Importantly, Ghana’s lockdown measures largely did not apply to the agri-food sector. The government recognized the importance of the agricultural sector to Ghana’s economy and the need to protect the country’s vulnerable food system to prevent worsening food insecurity. Farmers, input suppliers, food processors, and retailers were allowed to continue operations, and uninterrupted transportation of agri-food inputs was permitted both within lockdown zones and across the rest of the country. In addition, the country’s Planting for Food and Jobs program continued to provide subsidized fertilizer and seeds to producers.
However, despite the fact that the agri-food sector was exempt from the strictest measures, it has still experienced negative effects. The GSSP study found reports of local food unavailability and increased food prices; food losses due to supply chain failures and slowing purchases from consumers were also reported in some areas.
Global trade could decrease by as much as 32 percent in 2020 as a result of COVID-19. This slowdown in global trade carries harmful implications for Ghana’s agricultural and food sectors, and thus its food security. The GSSP report suggests that disrupted global food supply chains could have a direct impact on Ghana’s food availability, as the country has come to rely increasingly on food imports in recent years. Domestic food supply chains could be hard pressed to step in and make up for shortfalls in global supplies.
Certain agricultural sectors will likely be harder hit than others. Ghana’s cocoa sector, for example, is tied strongly to global markets and will suffer more significant losses from disrupted supply chains or declines in demand and trade. The cashew sector could also be hard hit; the report finds that cashew farmers saw prices drop by 50 percent in the first quarter of the year, due largely to foreign investors’ inability to travel to the country.
Ghana also imports 75 percent of its annual fertilizer needs. Disruptions to global supply chains could thus impact Ghanaian producers’ access to this important input. In addition, international fertilizer suppliers may be more hesitant to provide fertilizers on credit, which could hamper the Ghanaian government’s ability to procure inputs for its Planting for Food and Jobs subsidy program.

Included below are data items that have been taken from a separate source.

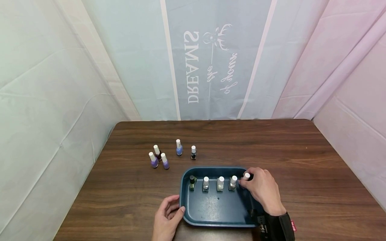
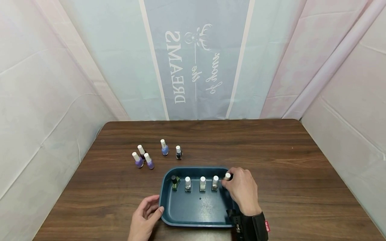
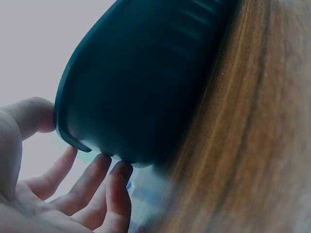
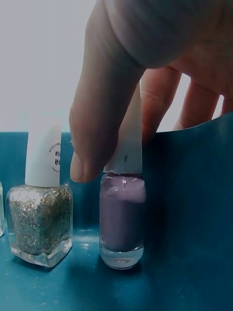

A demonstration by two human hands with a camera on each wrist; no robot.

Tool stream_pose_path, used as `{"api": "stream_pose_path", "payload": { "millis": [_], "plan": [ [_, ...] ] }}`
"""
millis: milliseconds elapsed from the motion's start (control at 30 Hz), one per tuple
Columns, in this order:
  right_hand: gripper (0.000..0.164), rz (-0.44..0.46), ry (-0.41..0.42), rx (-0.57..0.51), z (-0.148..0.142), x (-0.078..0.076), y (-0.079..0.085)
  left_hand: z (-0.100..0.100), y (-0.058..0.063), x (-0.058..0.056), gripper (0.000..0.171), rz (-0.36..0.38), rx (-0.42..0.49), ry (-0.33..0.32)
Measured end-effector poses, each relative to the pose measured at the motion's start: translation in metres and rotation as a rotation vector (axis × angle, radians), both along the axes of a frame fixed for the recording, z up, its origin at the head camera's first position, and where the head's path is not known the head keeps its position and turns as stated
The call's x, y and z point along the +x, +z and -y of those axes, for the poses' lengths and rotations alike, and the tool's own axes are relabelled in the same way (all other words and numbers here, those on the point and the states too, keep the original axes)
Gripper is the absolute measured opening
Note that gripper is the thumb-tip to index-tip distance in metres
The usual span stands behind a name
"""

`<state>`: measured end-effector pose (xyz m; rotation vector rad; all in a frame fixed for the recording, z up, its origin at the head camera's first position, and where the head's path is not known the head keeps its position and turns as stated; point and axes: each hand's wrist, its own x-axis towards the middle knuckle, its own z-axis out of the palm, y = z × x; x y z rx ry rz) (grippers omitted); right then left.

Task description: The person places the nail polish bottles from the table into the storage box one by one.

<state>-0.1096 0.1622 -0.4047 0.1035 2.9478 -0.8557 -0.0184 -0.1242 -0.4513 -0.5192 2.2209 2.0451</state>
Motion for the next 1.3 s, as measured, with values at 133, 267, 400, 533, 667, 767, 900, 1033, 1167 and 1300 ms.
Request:
{"api": "stream_pose_path", "payload": {
  "millis": [133, 267, 400, 533, 667, 767, 900, 1033, 1167, 1300],
  "plan": [
    [0.022, 0.003, 0.006, 0.005, -0.001, 0.000, 0.001, -0.001, 0.000, -0.001, 0.042, -0.029, 0.000, 0.009],
    [0.030, 0.005, 0.021, 0.008, -0.002, 0.000, 0.005, -0.002, 0.000, -0.002, 0.041, -0.050, 0.000, 0.014],
    [0.034, -0.016, 0.041, 0.008, -0.003, -0.001, 0.009, -0.002, 0.000, -0.002, 0.042, -0.036, -0.004, 0.010],
    [0.036, -0.066, 0.060, 0.016, -0.004, -0.001, 0.012, -0.002, -0.001, -0.003, 0.043, -0.023, -0.008, 0.013],
    [0.039, -0.050, 0.077, -0.026, -0.007, -0.001, 0.018, -0.002, -0.002, -0.003, 0.042, -0.008, -0.013, 0.020],
    [0.044, -0.024, 0.087, -0.085, -0.012, 0.001, 0.026, -0.002, -0.002, -0.003, 0.043, -0.004, -0.011, 0.024],
    [0.045, -0.105, 0.072, -0.139, -0.022, 0.001, 0.039, -0.002, -0.003, -0.003, 0.043, -0.004, -0.009, 0.028],
    [0.034, -0.241, 0.027, -0.194, -0.036, -0.002, 0.041, -0.002, -0.003, -0.004, 0.042, -0.009, -0.007, 0.041],
    [0.040, -0.123, 0.042, -0.407, -0.052, -0.009, 0.028, -0.002, -0.002, -0.004, 0.043, 0.008, -0.015, 0.047],
    [0.049, 0.132, 0.117, -0.804, -0.069, -0.015, 0.004, -0.001, 0.000, -0.003, 0.044, 0.024, -0.024, 0.026]
  ]
}}
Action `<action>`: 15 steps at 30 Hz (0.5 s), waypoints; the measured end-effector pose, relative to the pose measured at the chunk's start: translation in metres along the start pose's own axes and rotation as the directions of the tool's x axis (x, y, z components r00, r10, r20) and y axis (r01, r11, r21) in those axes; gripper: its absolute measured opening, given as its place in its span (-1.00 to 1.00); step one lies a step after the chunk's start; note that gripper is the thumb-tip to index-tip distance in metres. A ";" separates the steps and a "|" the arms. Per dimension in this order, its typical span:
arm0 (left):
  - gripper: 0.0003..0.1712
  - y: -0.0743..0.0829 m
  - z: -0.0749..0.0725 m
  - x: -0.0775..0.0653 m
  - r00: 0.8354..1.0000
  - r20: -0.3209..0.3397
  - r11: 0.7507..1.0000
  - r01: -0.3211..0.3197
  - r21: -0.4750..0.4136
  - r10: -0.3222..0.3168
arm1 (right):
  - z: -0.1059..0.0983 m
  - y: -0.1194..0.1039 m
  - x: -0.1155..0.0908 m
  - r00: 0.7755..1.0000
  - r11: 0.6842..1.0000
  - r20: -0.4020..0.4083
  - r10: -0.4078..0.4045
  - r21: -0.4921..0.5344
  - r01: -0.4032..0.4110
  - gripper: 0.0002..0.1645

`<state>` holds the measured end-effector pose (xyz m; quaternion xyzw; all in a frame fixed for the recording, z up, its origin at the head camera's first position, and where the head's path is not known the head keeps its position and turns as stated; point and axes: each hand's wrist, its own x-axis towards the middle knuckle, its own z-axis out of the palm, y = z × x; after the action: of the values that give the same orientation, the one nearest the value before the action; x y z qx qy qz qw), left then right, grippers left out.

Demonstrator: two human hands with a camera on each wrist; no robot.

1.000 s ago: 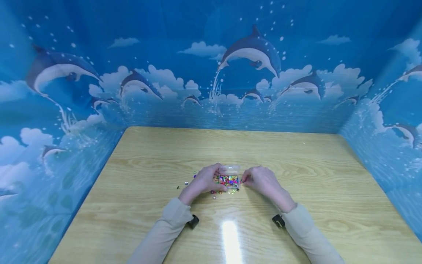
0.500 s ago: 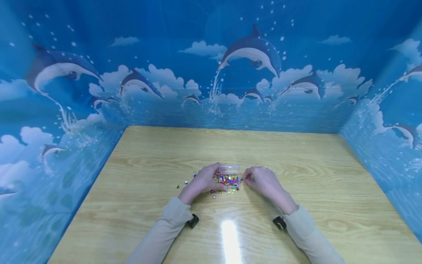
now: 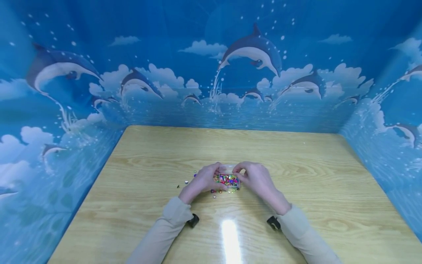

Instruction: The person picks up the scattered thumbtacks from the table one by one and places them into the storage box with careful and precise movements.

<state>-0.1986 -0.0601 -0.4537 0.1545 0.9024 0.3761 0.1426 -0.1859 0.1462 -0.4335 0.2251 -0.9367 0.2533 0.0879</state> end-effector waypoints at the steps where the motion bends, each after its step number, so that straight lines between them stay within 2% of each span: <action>1: -0.23 0.000 0.000 0.000 1.000 -0.001 1.000 -0.001 -0.003 0.001 | 0.001 -0.001 0.000 1.000 1.000 -0.001 -0.001 0.005 0.001 -0.91; 7: -0.24 -0.001 0.000 0.001 1.000 0.000 1.000 -0.012 -0.015 0.012 | 0.002 -0.001 -0.001 1.000 1.000 0.001 0.000 0.010 0.000 -0.90; 15: -0.23 -0.002 0.000 0.000 0.999 -0.006 0.999 -0.035 -0.021 0.035 | -0.006 0.005 -0.004 0.999 0.998 0.003 0.047 0.042 -0.048 -0.88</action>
<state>-0.1988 -0.0622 -0.4551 0.1678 0.8959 0.3885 0.1352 -0.1846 0.1550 -0.4313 0.2049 -0.9364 0.2747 0.0760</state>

While the government’s policy response to the pandemic specifically tried to protect the agriculture and food sectors, these sectors proved to be too strongly linked to other economic sectors and global markets to isolate. Overall, the GSSP report finds that the combination of Ghana’s domestic COVID-19-related policies and external shocks from global markets could cause as much as a 19.5 percent loss in value-added in the country’s agri-food system.
These losses translate into household income losses of as much as 19.8 percent for the poorest households. An estimated 3.8 million Ghanaians could be pushed into temporary poverty as a result, with many vulnerable households continuing to suffer even as the country’s economy begins to recover.
Interestingly, the report also found that despite the fact that Ghana’s lockdown applied only to two major urban areas, the country’s rural population has also been effected. More than one-third of the 3.8 million Ghanaians expected to fall below the poverty line live in rural farm households. The report emphasizes that social support programs aimed at reducing the impact of Ghana’s COVID-19-related policies need to include rural households, as well as targeted support measures for the country’s food system as a whole.
Sara Gustafson is a freelance writer.